### The task
When you reach the line below that has "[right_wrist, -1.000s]", start returning lines exactly, and stop after the line that has "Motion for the"; skip the pictures.

### Collected material
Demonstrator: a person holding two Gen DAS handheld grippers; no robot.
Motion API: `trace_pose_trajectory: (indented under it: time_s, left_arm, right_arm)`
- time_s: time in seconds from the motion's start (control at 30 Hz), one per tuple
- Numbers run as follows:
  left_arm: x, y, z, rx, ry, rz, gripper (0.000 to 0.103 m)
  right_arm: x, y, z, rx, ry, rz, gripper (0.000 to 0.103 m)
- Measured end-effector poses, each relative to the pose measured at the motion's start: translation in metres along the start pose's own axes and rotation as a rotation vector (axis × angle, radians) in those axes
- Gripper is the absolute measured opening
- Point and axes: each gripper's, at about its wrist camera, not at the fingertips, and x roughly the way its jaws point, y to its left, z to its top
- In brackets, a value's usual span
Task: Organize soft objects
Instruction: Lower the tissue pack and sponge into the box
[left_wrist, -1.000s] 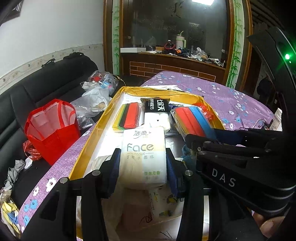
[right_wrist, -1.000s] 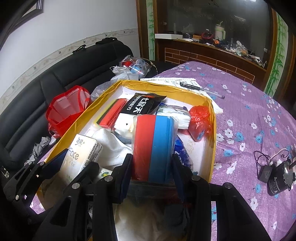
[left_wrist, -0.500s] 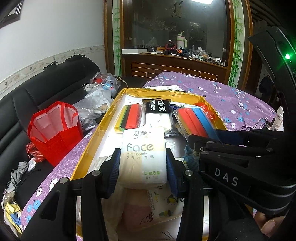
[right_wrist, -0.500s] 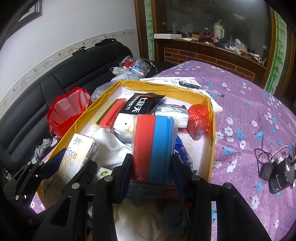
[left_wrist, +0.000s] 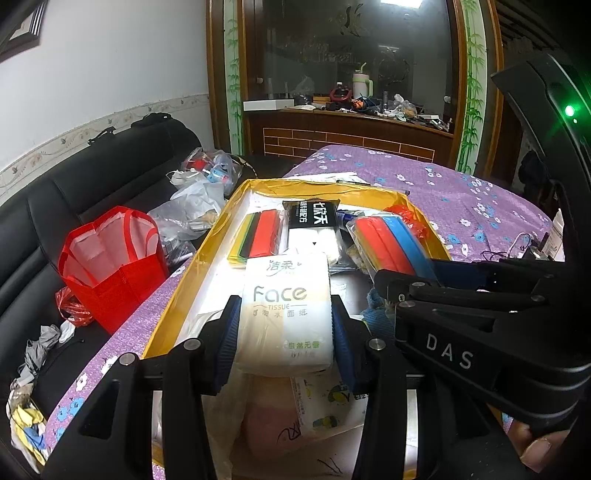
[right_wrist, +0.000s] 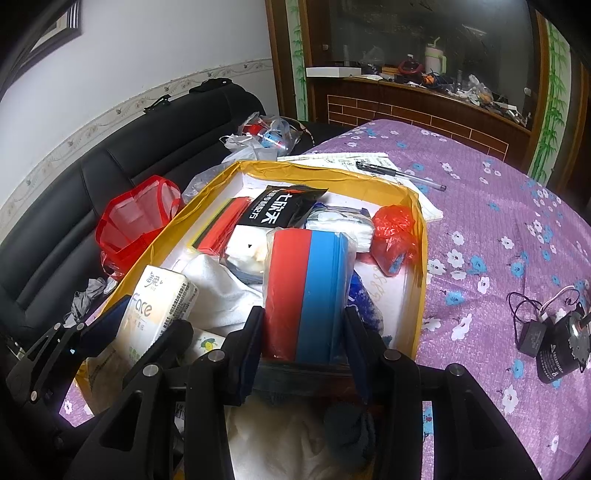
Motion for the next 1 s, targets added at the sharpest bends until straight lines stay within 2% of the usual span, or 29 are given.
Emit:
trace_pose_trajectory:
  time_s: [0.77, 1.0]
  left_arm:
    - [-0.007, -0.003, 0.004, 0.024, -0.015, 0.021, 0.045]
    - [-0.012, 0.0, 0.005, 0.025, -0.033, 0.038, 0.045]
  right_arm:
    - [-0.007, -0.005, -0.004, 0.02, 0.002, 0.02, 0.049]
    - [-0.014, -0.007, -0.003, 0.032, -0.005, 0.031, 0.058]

### Expected answer
[right_wrist, -1.000s] 
[left_wrist, -0.500s] 
[right_wrist, -0.500s] 
[left_wrist, +0.000s] 
[right_wrist, +0.000s] 
Motion for the next 1 s, targets added at the sharpest bends until straight lines stay within 2% of the usual span, or 29 are given.

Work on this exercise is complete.